Below are the records. Retype exactly the lines between the lines holding "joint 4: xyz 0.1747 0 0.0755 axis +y" and "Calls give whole", inclusive.

**** DATASET RECORDS ****

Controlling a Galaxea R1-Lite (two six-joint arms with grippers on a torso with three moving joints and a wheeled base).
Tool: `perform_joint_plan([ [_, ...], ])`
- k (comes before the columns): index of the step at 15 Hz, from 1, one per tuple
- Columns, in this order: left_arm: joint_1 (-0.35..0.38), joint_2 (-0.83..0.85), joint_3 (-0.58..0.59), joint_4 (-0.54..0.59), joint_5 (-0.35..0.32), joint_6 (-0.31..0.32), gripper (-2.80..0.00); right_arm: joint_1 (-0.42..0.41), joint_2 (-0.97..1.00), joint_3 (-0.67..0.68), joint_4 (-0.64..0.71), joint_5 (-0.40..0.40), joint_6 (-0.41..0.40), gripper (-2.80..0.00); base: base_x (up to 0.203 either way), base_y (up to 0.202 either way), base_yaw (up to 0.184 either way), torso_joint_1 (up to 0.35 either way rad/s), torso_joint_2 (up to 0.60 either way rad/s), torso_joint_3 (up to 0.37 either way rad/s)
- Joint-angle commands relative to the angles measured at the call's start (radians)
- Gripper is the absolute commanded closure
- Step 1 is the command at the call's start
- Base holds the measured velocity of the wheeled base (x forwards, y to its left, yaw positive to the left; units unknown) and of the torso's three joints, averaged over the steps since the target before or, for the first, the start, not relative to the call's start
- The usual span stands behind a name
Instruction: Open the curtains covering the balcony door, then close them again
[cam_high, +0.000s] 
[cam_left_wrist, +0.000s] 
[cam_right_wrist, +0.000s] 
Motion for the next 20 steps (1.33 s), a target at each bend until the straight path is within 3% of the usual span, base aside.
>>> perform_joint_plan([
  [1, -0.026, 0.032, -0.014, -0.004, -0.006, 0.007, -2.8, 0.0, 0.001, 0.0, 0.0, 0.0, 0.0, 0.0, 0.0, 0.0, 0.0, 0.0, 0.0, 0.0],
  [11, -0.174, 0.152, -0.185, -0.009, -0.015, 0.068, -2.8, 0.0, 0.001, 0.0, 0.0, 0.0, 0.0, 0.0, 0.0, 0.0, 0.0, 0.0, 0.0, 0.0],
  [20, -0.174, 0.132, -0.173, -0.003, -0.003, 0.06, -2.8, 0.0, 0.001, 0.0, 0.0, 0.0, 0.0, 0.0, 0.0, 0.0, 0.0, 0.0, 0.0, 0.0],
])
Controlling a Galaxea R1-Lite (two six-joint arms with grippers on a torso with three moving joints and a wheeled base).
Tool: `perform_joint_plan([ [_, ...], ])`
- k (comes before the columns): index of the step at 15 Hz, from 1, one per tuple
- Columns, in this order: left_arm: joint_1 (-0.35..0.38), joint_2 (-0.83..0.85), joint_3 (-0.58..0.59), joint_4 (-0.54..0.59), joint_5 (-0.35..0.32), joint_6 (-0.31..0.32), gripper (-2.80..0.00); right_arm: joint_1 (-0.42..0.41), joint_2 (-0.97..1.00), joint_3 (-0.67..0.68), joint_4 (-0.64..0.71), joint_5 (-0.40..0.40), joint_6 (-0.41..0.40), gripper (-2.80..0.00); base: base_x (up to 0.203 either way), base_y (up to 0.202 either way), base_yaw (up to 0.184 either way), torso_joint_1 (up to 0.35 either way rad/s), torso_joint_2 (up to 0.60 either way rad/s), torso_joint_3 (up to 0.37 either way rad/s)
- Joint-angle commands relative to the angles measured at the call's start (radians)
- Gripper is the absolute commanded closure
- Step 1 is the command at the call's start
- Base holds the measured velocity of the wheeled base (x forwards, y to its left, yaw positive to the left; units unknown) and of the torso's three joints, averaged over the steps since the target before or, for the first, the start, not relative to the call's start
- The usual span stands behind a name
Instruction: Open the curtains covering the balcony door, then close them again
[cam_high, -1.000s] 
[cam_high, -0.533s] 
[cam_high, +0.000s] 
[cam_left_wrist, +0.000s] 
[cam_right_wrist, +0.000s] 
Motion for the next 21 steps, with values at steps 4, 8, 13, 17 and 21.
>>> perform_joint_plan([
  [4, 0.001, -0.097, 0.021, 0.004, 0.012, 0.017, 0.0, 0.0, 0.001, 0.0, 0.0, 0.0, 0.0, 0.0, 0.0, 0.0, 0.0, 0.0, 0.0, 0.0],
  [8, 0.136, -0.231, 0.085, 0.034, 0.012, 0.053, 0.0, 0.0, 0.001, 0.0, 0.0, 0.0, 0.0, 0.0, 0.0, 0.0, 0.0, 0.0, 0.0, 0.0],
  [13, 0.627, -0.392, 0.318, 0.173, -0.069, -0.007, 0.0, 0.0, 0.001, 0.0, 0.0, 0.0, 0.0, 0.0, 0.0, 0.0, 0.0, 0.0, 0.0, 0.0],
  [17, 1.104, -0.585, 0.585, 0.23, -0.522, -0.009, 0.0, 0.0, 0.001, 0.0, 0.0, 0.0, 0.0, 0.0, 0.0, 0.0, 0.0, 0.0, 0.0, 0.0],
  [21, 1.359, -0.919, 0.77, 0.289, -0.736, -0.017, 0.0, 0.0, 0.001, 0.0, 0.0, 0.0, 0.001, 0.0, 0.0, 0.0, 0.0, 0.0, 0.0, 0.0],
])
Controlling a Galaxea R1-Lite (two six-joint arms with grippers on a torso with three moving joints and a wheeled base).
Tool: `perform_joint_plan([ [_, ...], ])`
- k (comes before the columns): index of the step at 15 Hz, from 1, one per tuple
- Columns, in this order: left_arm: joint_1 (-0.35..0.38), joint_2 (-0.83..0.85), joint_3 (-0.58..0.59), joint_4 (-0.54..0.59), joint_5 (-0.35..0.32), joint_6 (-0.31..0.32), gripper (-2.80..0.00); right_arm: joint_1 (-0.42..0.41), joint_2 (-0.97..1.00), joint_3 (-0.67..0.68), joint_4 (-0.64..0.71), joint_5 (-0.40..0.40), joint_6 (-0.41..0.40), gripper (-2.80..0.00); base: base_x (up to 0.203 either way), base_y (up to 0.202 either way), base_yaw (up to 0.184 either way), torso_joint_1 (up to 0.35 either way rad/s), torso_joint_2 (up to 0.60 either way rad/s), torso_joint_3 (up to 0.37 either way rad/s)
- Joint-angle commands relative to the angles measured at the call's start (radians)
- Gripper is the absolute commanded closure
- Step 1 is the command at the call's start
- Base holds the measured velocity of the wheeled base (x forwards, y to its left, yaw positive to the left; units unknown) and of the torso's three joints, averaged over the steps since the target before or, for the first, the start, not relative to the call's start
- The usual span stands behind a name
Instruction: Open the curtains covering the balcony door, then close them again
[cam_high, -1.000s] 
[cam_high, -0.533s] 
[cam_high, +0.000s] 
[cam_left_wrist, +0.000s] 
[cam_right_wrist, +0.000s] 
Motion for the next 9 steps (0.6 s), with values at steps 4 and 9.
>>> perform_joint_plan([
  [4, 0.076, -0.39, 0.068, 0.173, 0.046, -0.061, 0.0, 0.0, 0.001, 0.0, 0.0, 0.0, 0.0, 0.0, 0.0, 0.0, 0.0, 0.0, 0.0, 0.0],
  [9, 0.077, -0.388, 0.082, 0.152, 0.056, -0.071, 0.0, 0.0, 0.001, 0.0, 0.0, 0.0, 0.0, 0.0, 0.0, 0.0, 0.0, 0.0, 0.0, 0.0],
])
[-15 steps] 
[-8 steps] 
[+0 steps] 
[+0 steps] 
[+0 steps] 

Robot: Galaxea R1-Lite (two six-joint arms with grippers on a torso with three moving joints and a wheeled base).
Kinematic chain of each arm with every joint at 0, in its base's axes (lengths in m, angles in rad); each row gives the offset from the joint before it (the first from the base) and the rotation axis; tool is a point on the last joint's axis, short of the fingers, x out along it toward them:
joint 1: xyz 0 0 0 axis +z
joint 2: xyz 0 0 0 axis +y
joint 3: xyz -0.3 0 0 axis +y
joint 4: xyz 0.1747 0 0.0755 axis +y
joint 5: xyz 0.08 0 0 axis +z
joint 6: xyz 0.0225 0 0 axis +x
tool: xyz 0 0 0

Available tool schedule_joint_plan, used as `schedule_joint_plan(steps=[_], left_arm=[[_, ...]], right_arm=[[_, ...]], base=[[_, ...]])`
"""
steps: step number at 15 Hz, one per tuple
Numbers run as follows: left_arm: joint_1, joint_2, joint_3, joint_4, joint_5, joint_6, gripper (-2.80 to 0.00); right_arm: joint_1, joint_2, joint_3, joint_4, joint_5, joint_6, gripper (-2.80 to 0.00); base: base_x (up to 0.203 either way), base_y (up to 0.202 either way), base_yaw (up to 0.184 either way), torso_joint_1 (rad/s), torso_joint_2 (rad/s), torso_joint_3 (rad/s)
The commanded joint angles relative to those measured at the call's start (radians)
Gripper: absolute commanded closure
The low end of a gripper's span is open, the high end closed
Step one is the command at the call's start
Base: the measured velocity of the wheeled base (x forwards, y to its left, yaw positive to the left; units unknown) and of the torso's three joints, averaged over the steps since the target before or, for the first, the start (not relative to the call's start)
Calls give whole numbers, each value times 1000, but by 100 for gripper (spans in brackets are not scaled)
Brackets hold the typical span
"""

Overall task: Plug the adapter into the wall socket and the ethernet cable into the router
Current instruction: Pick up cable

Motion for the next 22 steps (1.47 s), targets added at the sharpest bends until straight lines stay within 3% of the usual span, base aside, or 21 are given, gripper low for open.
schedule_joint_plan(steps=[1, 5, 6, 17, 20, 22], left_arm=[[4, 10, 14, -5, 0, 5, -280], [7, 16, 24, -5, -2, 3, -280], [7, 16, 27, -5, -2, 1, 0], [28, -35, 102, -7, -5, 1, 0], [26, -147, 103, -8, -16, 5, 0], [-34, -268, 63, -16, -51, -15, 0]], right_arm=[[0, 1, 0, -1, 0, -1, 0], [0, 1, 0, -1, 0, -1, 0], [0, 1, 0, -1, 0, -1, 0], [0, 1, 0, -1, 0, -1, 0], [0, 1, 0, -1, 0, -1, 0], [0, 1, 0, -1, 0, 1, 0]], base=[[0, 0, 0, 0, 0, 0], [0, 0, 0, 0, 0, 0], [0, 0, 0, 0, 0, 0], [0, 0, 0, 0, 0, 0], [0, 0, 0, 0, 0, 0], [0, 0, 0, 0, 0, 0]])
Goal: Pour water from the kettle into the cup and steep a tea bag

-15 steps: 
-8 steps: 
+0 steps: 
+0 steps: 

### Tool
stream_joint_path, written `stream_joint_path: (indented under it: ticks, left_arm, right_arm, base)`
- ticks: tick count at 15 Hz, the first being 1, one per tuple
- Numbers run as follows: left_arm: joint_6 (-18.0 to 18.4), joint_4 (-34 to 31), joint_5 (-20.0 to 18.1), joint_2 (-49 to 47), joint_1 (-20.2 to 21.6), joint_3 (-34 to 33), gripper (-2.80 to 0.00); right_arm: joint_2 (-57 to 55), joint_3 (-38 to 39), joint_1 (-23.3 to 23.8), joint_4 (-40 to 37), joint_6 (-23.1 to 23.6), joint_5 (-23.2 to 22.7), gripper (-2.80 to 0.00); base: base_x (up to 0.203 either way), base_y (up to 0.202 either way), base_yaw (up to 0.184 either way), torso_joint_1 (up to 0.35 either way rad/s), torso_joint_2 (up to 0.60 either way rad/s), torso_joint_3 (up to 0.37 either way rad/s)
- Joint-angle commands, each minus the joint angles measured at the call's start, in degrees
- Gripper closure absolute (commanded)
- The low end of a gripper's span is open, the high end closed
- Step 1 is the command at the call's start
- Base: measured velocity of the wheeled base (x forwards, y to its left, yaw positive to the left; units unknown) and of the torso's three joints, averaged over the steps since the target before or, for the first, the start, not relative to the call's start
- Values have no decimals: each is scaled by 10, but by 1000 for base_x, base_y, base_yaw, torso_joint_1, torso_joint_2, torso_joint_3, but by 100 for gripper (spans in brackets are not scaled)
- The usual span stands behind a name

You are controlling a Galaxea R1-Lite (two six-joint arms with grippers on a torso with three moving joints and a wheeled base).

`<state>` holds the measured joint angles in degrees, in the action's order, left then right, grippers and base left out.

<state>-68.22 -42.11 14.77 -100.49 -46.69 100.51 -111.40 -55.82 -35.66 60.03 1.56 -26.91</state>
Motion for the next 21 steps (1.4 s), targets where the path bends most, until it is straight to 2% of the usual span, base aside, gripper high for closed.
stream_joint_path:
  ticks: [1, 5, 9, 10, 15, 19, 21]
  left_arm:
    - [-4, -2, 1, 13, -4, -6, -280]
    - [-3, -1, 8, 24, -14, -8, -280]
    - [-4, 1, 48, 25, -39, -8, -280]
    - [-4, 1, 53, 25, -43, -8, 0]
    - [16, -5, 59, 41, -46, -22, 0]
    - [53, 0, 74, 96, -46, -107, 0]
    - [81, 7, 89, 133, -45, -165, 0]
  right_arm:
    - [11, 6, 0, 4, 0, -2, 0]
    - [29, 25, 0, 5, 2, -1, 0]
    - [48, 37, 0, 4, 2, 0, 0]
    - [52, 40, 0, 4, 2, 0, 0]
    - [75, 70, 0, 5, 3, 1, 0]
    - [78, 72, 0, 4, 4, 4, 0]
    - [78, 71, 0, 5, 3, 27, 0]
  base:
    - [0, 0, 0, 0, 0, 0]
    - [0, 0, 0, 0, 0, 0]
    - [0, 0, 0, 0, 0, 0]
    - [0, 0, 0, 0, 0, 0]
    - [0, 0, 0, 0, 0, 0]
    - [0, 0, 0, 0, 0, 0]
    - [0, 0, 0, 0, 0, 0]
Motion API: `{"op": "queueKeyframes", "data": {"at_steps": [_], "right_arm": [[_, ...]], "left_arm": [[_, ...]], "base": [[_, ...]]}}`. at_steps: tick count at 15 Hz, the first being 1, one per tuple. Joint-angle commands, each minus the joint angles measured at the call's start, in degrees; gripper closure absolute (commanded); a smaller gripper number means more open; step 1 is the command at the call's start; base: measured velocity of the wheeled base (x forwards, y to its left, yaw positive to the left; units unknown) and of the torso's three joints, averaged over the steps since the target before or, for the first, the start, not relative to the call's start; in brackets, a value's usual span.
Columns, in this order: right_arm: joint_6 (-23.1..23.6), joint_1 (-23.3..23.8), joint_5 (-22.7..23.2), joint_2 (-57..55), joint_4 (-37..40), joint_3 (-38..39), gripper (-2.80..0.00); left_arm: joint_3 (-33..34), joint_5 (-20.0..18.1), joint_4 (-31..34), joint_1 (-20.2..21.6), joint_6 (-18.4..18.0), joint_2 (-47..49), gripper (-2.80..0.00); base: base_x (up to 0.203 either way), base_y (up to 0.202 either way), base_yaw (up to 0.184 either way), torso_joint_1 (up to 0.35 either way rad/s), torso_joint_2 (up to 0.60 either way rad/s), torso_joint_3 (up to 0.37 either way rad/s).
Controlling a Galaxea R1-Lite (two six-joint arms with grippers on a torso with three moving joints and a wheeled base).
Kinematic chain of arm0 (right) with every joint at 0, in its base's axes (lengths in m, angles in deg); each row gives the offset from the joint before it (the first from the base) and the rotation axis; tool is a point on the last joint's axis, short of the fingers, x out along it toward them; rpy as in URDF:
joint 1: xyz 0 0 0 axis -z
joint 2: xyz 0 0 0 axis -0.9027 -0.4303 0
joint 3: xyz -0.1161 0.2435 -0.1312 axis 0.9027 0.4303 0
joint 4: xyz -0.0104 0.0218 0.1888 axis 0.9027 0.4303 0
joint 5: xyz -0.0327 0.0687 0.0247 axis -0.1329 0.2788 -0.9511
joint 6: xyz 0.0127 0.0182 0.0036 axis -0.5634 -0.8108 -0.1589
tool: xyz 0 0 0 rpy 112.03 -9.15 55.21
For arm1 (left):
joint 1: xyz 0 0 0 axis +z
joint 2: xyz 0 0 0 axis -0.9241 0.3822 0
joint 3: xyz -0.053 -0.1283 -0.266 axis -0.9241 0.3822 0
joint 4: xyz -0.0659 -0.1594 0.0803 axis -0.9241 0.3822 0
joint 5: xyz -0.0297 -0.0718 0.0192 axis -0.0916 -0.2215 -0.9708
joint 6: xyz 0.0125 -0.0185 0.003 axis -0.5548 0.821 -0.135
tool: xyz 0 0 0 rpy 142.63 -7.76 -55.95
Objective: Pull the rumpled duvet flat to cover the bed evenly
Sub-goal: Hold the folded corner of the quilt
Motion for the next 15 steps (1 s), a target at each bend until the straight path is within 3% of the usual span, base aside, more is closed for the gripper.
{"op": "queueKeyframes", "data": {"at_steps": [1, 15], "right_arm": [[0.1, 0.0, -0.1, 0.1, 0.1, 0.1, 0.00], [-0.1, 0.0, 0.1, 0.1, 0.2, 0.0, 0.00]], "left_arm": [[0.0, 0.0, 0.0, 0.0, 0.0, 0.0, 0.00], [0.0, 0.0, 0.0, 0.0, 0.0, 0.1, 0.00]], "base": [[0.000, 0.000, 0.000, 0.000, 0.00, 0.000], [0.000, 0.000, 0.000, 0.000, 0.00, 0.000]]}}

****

= EXERCISE OUTPUT =
joint 4: xyz 0.1747 0 0.0755 axis +y
joint 5: xyz 0.08 0 0 axis +z
joint 6: xyz 0.0225 0 0 axis +x
tool: xyz 0 0 0

Available tool schedule_joint_plan, used as `schedule_joint_plan(steps=[_], left_arm=[[_, ...]], right_arm=[[_, ...]], base=[[_, ...]])`
"""
steps: step number at 15 Hz, one per tuple
Numbers run as follows: left_arm: joint_1, joint_2, joint_3, joint_4, joint_5, joint_6, gripper (-2.80 to 0.00); right_arm: joint_1, joint_2, joint_3, joint_4, joint_5, joint_6, gripper (-2.80 to 0.00); base: base_x (up to 0.203 either way), base_y (up to 0.202 either way), base_yaw (up to 0.184 either way), torso_joint_1 (rad/s), torso_joint_2 (rad/s), torso_joint_3 (rad/s)
The commanded joint angles relative to those measured at the call's start (radians)
Gripper: absolute commanded closure
The low end of a gripper's span is open, the high end closed
Step one is the command at the call's start
Base: the measured velocity of the wheeled base (x forwards, y to its left, yaw positive to the left; units unknown) and of the torso's three joints, averaged over the steps since the target before or, for the first, the start (not relative to the call's start)
Calls give whole numbers, each value times 1000, but by 100 for gripper (spans in brackets are not scaled)

No further output is required, since the answer is complete.